I am new to the business of writing custom Python modules and I am a bit confused how Capsules work. I use Python 2.7.6 from the system OSX installation and try to use Capsules (as recommended for Python > 2.7) for passing pointers around (before they used PyCObject for that). My code does not work at the moment and I would like to get some insights how things should be handled in principle here. The code should define a class LuscherClm and I want be able to do the following:
>>> c40=Luscher(4,0)
>>>
>>> c40(0.12)
>>> <print the result of the evaluation>
First question: at the moment I would have to do something like:
>>> c40=Luscher.init(4,0)
>>>
>>> c40.eval(0.12)
Segfault
My first question is therefore: how do I have to modify the method table to have more operator-style casts instead of the member functions init and eval.

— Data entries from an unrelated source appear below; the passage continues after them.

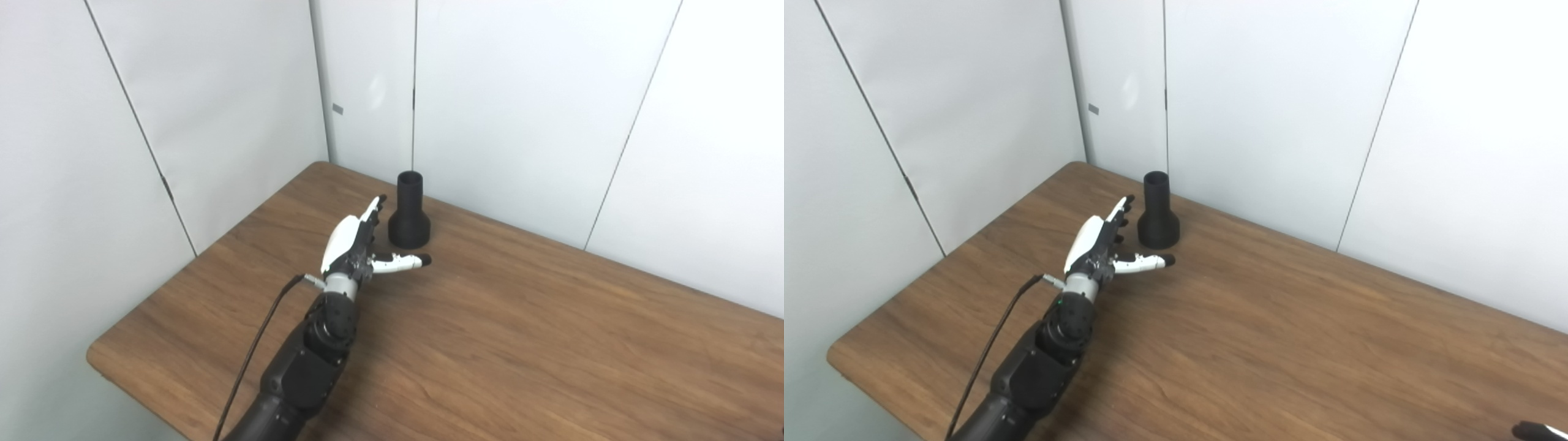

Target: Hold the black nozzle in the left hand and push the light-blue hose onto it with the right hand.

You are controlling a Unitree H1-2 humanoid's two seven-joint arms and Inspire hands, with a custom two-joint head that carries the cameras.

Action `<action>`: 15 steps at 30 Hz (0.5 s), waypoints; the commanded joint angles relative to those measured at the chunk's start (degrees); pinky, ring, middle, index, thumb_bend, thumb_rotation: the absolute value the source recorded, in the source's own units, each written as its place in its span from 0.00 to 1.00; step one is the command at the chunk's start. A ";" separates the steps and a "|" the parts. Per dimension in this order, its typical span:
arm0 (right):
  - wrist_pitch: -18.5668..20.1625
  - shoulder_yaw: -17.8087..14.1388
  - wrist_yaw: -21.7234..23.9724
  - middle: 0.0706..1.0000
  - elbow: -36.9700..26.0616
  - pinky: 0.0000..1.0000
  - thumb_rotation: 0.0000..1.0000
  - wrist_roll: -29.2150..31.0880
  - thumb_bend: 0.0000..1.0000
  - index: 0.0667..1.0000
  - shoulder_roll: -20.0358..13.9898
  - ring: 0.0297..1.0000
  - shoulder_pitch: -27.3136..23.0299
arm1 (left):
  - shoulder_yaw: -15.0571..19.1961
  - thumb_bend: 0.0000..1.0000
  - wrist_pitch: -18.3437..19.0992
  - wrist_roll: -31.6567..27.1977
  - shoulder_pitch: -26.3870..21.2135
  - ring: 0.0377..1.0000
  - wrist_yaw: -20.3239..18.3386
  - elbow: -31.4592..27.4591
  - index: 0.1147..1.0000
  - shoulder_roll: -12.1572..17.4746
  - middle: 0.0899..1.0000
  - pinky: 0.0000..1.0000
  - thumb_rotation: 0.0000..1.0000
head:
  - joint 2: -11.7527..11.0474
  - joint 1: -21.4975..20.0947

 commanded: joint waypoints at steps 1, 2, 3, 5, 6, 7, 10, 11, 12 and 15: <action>-1.24 -0.05 -0.30 0.63 -0.36 0.48 0.59 0.14 0.45 0.58 0.08 0.61 0.31 | -0.62 1.00 -0.17 0.64 -2.70 0.88 -0.24 0.40 0.96 1.39 0.94 0.77 0.29 | -0.03 -0.09; -1.20 -0.07 -0.30 0.63 -0.40 0.48 0.59 0.17 0.46 0.58 0.11 0.61 0.33 | -0.91 1.00 0.14 0.60 -3.09 0.88 -0.65 1.19 0.96 1.68 0.93 0.78 0.29 | -0.03 -0.09; -1.34 -0.02 -0.25 0.63 -0.47 0.48 0.59 0.11 0.47 0.58 0.08 0.61 0.40 | -1.18 1.00 0.41 0.51 -3.47 0.89 -1.07 1.99 0.96 1.96 0.93 0.79 0.30 | 0.03 -0.23; -1.39 0.01 -0.22 0.63 -0.70 0.49 0.55 0.03 0.42 0.58 0.04 0.61 0.55 | -1.61 1.00 0.88 0.43 -3.89 0.89 -1.53 2.83 0.95 2.33 0.93 0.80 0.30 | 0.05 -0.34; -1.35 0.00 -0.22 0.63 -0.87 0.49 0.54 0.05 0.41 0.58 0.06 0.61 0.63 | -1.98 1.00 1.42 0.77 -4.08 0.89 -1.68 3.15 0.95 2.53 0.93 0.80 0.30 | 0.09 -0.41; -1.16 -0.03 -0.20 0.63 -1.13 0.49 0.53 0.17 0.40 0.58 0.09 0.61 0.74 | -2.34 1.00 1.57 1.06 -4.25 0.88 -1.70 3.58 0.95 2.73 0.93 0.79 0.31 | 0.16 -0.51; -0.66 -0.05 -0.26 0.62 -1.80 0.49 0.51 0.11 0.38 0.58 0.09 0.61 0.97 | -3.23 1.00 0.83 1.48 -4.89 0.86 -1.26 5.54 0.95 3.16 0.93 0.75 0.32 | 0.27 -0.67; -0.19 -0.13 -0.20 0.63 -2.04 0.50 0.51 0.44 0.37 0.58 0.17 0.61 0.99 | -3.58 1.00 0.90 1.75 -5.11 0.86 -1.28 6.04 0.95 3.30 0.93 0.74 0.32 | 0.27 -0.67; -0.07 -0.17 -0.10 0.63 -2.13 0.50 0.50 0.71 0.37 0.58 0.18 0.62 0.99 | -3.80 1.00 0.92 1.92 -5.28 0.85 -1.29 6.46 0.95 3.37 0.93 0.73 0.33 | 0.34 -0.73; -0.63 -0.32 0.22 0.63 -1.62 0.50 0.49 1.44 0.36 0.58 0.08 0.61 0.88 | -4.22 1.00 1.10 2.00 -5.93 0.86 -1.13 7.95 0.96 3.45 0.94 0.72 0.31 | 0.42 -0.90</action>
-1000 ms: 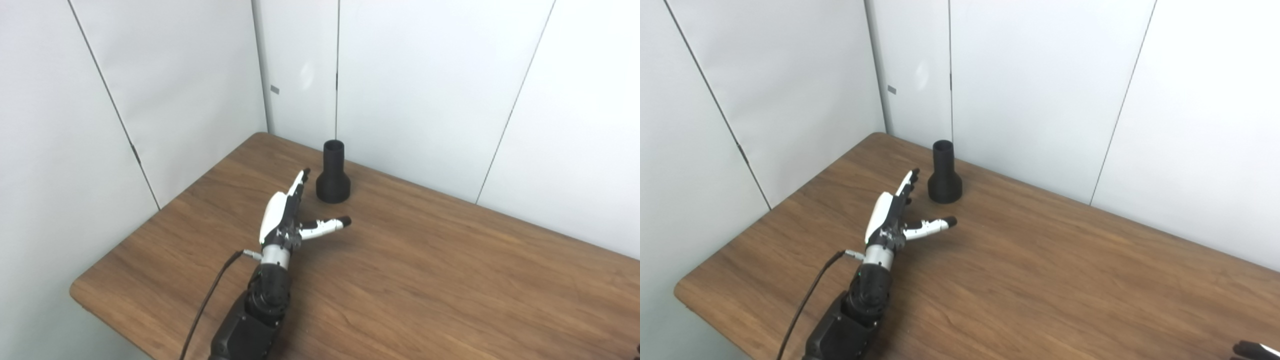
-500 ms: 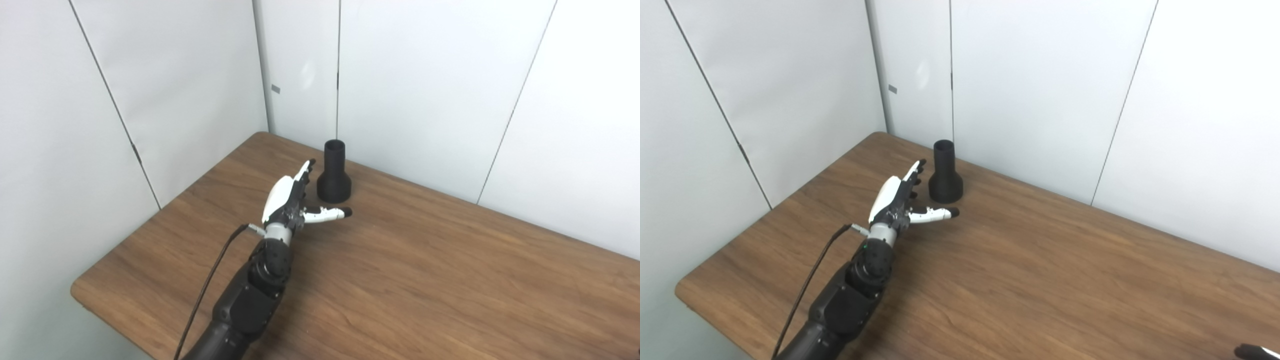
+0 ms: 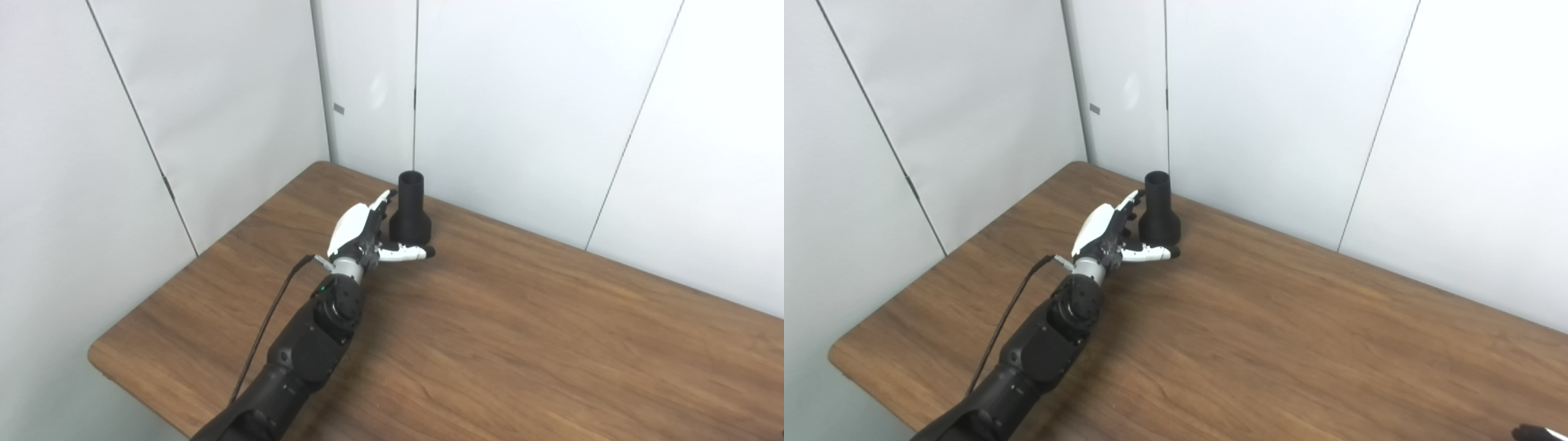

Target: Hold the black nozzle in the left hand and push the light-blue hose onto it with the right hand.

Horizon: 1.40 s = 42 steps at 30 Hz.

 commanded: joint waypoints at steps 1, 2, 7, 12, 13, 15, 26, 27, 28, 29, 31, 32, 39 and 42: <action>-0.86 -0.26 0.11 0.63 -0.60 0.50 0.48 0.78 0.36 0.58 -0.22 0.61 0.05 | -0.88 1.00 1.03 0.56 -1.63 0.85 -0.69 1.24 0.96 0.75 0.94 0.72 0.31 | 0.07 0.00; -0.55 -0.24 0.09 0.62 -0.78 0.50 0.48 0.67 0.36 0.58 -0.24 0.61 0.10 | -1.17 1.00 1.20 0.89 -1.91 0.85 -0.67 1.79 0.95 0.87 0.95 0.71 0.32 | 0.07 0.00; 0.14 -0.31 0.03 0.63 -1.38 0.50 0.45 0.65 0.34 0.58 -0.22 0.62 0.32 | -2.37 1.00 0.67 1.12 -3.16 0.87 -1.20 4.57 0.97 1.65 0.96 0.73 0.31 | 0.44 -0.16; -0.13 -0.39 0.14 0.63 -1.53 0.51 0.46 0.80 0.35 0.58 -0.37 0.62 0.56 | -3.92 1.00 1.30 1.09 -4.39 0.89 -2.98 6.33 0.99 2.65 0.97 0.76 0.30 | 0.66 -0.43; -0.08 -0.39 0.15 0.63 -1.66 0.51 0.46 0.80 0.36 0.58 -0.37 0.61 0.64 | -4.32 1.00 1.40 1.14 -4.76 0.89 -3.53 6.87 0.99 2.91 0.97 0.76 0.30 | 0.74 -0.61; -0.10 -0.33 0.13 0.63 -1.76 0.50 0.45 0.63 0.36 0.58 -0.41 0.61 0.75 | -5.39 1.00 1.76 1.23 -5.36 0.90 -5.11 7.62 0.99 3.57 0.97 0.78 0.29 | 0.76 -0.83; 0.90 -0.28 -0.06 0.62 -2.78 0.51 0.41 0.47 0.33 0.59 -0.09 0.61 1.05 | -11.10 1.00 1.47 4.53 -6.56 0.88 -7.40 11.78 0.94 5.76 0.92 0.78 0.19 | 0.91 -1.07; 0.87 -0.28 0.09 0.62 -2.77 0.51 0.40 0.74 0.33 0.59 -0.10 0.61 1.04 | -11.50 1.00 1.07 4.87 -6.55 0.88 -7.35 12.10 0.93 5.86 0.91 0.78 0.17 | 0.88 -1.10; 0.79 -0.28 0.27 0.63 -2.73 0.51 0.40 0.96 0.32 0.59 -0.18 0.62 1.04 | -11.79 1.00 0.75 5.24 -6.53 0.88 -7.03 12.54 0.92 5.85 0.91 0.78 0.16 | 0.86 -1.16; 0.77 -0.28 0.30 0.63 -2.69 0.51 0.41 0.95 0.33 0.59 -0.24 0.62 1.06 | -12.07 1.00 0.53 5.65 -6.47 0.86 -6.67 12.93 0.91 5.81 0.89 0.76 0.15 | 0.86 -1.16; 0.69 -0.30 0.31 0.63 -2.65 0.51 0.41 0.84 0.34 0.59 -0.40 0.62 1.09 | -12.42 1.00 0.19 6.34 -6.39 0.86 -6.17 13.66 0.90 5.64 0.88 0.75 0.15 | 0.93 -1.10; 0.68 -0.28 0.29 0.63 -2.64 0.52 0.41 0.70 0.33 0.59 -0.47 0.62 1.10 | -12.56 1.00 -0.02 6.56 -6.36 0.86 -6.05 14.08 0.90 5.60 0.88 0.76 0.14 | 0.93 -1.10; 1.73 -0.51 0.44 0.64 -3.53 0.52 0.38 1.25 0.32 0.60 -0.55 0.63 1.36 | -13.80 1.00 -1.46 7.67 -6.02 0.85 -4.94 16.26 0.89 5.76 0.87 0.76 0.15 | 1.30 -1.02; 1.43 -0.38 0.55 0.64 -3.31 0.52 0.38 1.26 0.32 0.60 -0.71 0.63 1.33 | -14.59 1.00 -2.26 8.64 -5.75 0.86 -4.89 16.55 0.89 6.03 0.88 0.77 0.16 | 1.30 -1.02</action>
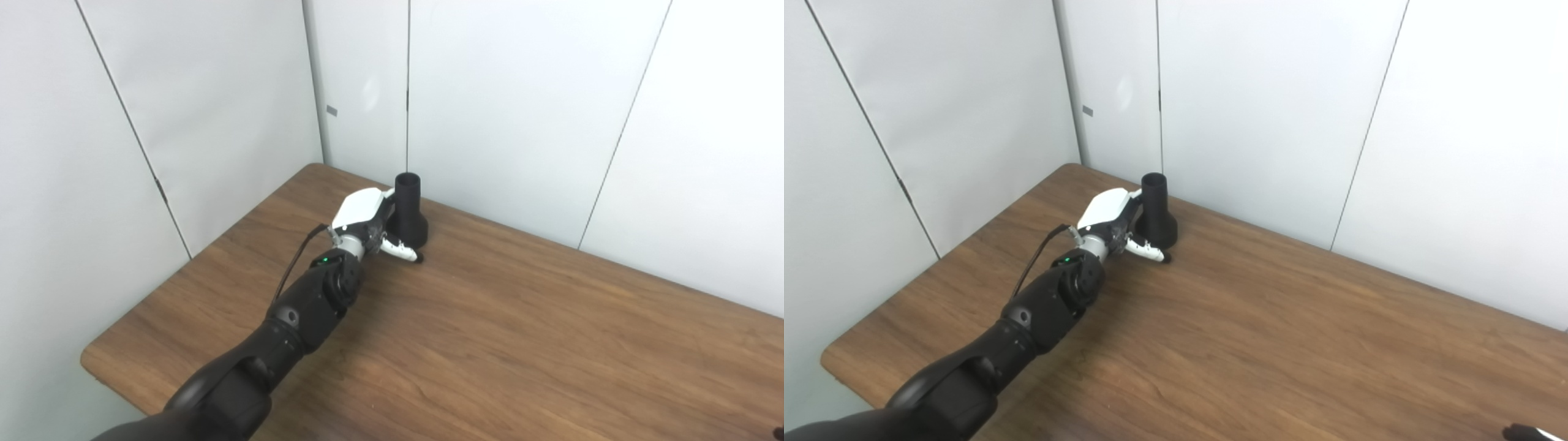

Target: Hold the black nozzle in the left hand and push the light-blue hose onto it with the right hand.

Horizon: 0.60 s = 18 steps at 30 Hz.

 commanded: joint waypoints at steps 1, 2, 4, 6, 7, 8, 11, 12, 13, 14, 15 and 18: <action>-0.63 -0.36 0.32 0.64 -1.23 0.53 0.38 0.14 0.32 0.60 -1.02 0.63 -0.11 | -1.80 1.00 0.42 -0.25 2.61 0.86 -3.29 2.78 0.89 -0.57 0.88 0.78 0.16 | 0.07 0.03; -0.63 -0.33 0.34 0.64 -1.21 0.53 0.39 0.20 0.32 0.60 -1.01 0.63 -0.12 | -2.01 1.00 0.51 0.01 2.73 0.86 -3.26 2.59 0.89 -0.52 0.89 0.78 0.16 | 0.07 0.03; -0.42 -0.38 0.37 0.64 -1.36 0.53 0.38 0.35 0.32 0.60 -1.01 0.63 -0.04 | -2.27 1.00 0.49 0.28 3.08 0.86 -2.95 2.01 0.88 -0.47 0.88 0.76 0.16 | 0.17 -0.08; -0.13 -0.43 0.31 0.64 -1.50 0.53 0.38 0.44 0.32 0.60 -0.92 0.63 0.02 | -2.36 1.00 -0.52 0.63 3.17 0.84 -1.35 2.76 0.86 -0.51 0.87 0.75 0.16 | 0.17 -0.08; 0.05 -0.45 0.25 0.63 -1.59 0.52 0.37 0.44 0.32 0.60 -0.87 0.62 0.04 | -2.43 1.00 -1.05 0.78 3.13 0.81 -0.57 3.26 0.84 -0.51 0.85 0.72 0.16 | 0.17 -0.08; 0.17 -0.46 0.19 0.63 -1.68 0.52 0.36 0.42 0.32 0.60 -0.81 0.62 0.05 | -2.55 1.00 -1.85 1.02 3.05 0.80 0.55 3.92 0.83 -0.50 0.84 0.71 0.15 | 0.17 -0.08; -0.45 -0.38 0.19 0.63 -1.52 0.52 0.34 0.22 0.31 0.60 -0.83 0.62 0.08 | -2.50 1.00 -3.25 1.21 2.90 0.75 2.79 5.23 0.80 -0.63 0.79 0.66 0.15 | 0.17 -0.08; -0.44 -0.37 0.17 0.63 -1.51 0.52 0.34 0.16 0.31 0.60 -0.84 0.62 0.09 | -2.42 1.00 -3.76 1.25 2.88 0.74 3.41 5.64 0.78 -0.71 0.78 0.64 0.15 | 0.17 -0.08; -0.33 -0.40 0.20 0.63 -1.58 0.52 0.34 0.19 0.31 0.60 -0.90 0.62 0.12 | -2.37 1.00 -4.01 1.34 2.91 0.72 3.86 5.75 0.77 -0.81 0.77 0.62 0.14 | 0.41 -0.32; -0.37 -0.40 0.26 0.64 -1.58 0.53 0.35 0.18 0.31 0.60 -1.00 0.63 0.15 | -2.40 1.00 -4.40 1.46 2.89 0.71 4.52 6.05 0.77 -0.91 0.76 0.60 0.14 | 0.41 -0.32; -0.51 -0.38 0.31 0.64 -1.52 0.53 0.35 0.12 0.31 0.60 -1.09 0.63 0.16 | -2.51 1.00 -5.02 1.66 2.80 0.67 5.32 6.61 0.76 -0.94 0.75 0.56 0.13 | 0.41 -0.32; -0.71 -0.53 0.16 0.64 -1.52 0.53 0.36 0.11 0.31 0.60 -1.08 0.63 0.24 | -2.84 1.00 -6.92 2.13 2.97 0.59 7.25 7.10 0.73 -0.97 0.71 0.48 0.11 | 0.58 -0.33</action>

However, my code has other problems and here is the relevant part (the underlying C++ class works smoothly, I use it in production a lot):
The destructor:
//destructor
static void clm_destruct(PyObject* capsule){
void* ptr=PyCapsule_GetPointer(capsule,"zetfunc");
Zetafunc* zetptr=static_cast<Zetafunc*>(ptr);
delete zetptr;
return;
}
The constructor: it returns the pointer to the capsule. I do not know whether this is correct. Because in this case when I call, clm=LuscherClm.init(l,m), the clm object is a PyCapsule and has no attribute eval so that I cannot call clm.eval(x) on that. How should this be handled?
//constructor
static PyObject* clm_init(PyObject* self, PyObject *args){
//return value
PyObject* result=NULL;
//parse variables
unsigned int lval=0;
int mval=0;
if(!PyArg_ParseTuple(args,"li",&lval,&mval)){
::std::cout << "Please specify l and m!" << ::std::endl;
return result;
}
//class instance:
Zetafunc* zetfunc=new Zetafunc(lval,mval);
instanceCapsule=PyCapsule_New(static_cast<void*> (zetfunc),"zetfunc",&clm_destruct);
return instanceCapsule;
}
So how is the capsule passed to the evaluate function? the code below is not correct since I have not updated it after moving from CObjects to Capsules. Shall the capsule be a global variable (I do not like that) or how can I pass it to the evaluation function? Or shall I call it on self, but what is self at the moment?
//evaluate the function
static PyObject* clm_evaluate(PyObject* self, PyObject* args){
//get the PyCObject from the capsule:
void* tmpzetfunc=PyCapsule_GetPointer(instanceCapsule,"zetfunc");
if (PyErr_Occurred()){
std::cerr << "Some Error occured!" << std::endl;
return NULL;
}
Zetafunc* zetfunc=static_cast< Zetafunc* >(tmpzetfunc);
//parse value:
double x;
if(!PyArg_ParseTuple(args,"d",&x)){
std::cerr << "Specify a number at which you want to evaluate the function" << std::endl;
return NULL;
}
double result=(*zetfunc)(x).re();
//return the result as a packed function:
return Py_BuildValue("d",result);
}
//methods
static PyMethodDef LuscherClmMethods[] = {
{"init", clm_init, METH_VARARGS, "Initialize clm class!"},
{"eval", clm_evaluate, METH_VARARGS, "Evaluate the Zeta-Function!"},
{NULL, NULL, 0, NULL} /* Sentinel */
};
Python < 3 initialisation function:
PyMODINIT_FUNC
initLuscherClm(void)
{
PyObject *m = Py_InitModule("LuscherClm", LuscherClmMethods);
return;
}
Can you explain to me what is wrong and why? I would like to stay away from SWIG or boost if possible, since this module should be easily portable and I want to avoid having to install additional packages every time I want to use it somewhere else.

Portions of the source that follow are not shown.